→ Brief:
Count how many lines in this material contain "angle". The answer is that number alone.

#####

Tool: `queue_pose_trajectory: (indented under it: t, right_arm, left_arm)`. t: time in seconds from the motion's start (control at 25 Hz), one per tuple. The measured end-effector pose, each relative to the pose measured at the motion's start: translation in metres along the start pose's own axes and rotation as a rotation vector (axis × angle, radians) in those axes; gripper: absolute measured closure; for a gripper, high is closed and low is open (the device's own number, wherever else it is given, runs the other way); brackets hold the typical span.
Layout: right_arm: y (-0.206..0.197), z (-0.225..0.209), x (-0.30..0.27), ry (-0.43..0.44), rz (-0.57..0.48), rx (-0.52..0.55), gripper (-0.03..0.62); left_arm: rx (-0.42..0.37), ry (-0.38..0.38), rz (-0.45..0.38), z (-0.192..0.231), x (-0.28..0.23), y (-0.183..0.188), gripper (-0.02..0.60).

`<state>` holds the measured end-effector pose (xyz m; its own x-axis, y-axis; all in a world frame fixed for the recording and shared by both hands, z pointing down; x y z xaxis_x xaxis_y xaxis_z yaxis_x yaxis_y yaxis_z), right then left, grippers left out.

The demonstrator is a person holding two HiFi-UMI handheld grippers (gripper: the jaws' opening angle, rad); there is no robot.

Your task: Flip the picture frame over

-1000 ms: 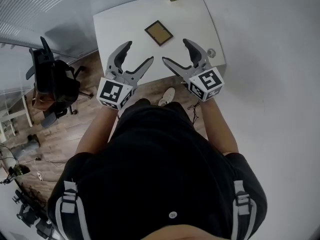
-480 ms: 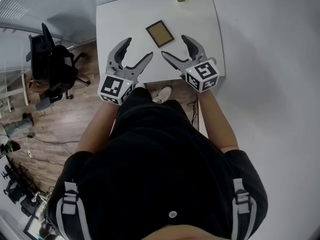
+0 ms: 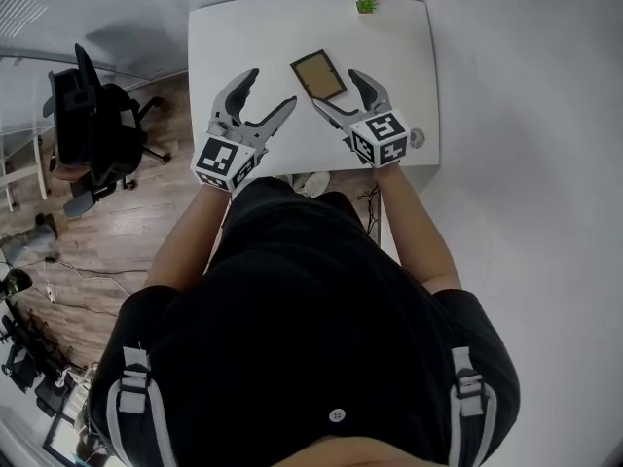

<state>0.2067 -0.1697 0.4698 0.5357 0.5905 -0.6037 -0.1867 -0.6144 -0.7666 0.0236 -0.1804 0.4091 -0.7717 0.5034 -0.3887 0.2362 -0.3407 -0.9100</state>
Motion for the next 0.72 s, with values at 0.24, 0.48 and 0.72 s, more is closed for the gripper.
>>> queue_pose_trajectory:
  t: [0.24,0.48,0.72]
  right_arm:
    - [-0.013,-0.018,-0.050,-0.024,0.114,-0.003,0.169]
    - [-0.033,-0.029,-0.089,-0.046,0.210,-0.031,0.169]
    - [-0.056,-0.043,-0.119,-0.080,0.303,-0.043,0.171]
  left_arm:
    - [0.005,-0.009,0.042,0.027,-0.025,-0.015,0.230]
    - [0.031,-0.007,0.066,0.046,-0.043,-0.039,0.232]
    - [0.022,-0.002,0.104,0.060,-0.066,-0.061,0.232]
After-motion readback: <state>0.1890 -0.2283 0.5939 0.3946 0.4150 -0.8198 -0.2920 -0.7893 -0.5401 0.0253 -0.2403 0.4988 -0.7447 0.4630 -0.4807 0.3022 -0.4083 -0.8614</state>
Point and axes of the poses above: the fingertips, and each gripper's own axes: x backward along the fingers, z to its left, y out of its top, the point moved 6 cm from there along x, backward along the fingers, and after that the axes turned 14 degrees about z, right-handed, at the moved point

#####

→ Answer to the exercise:
2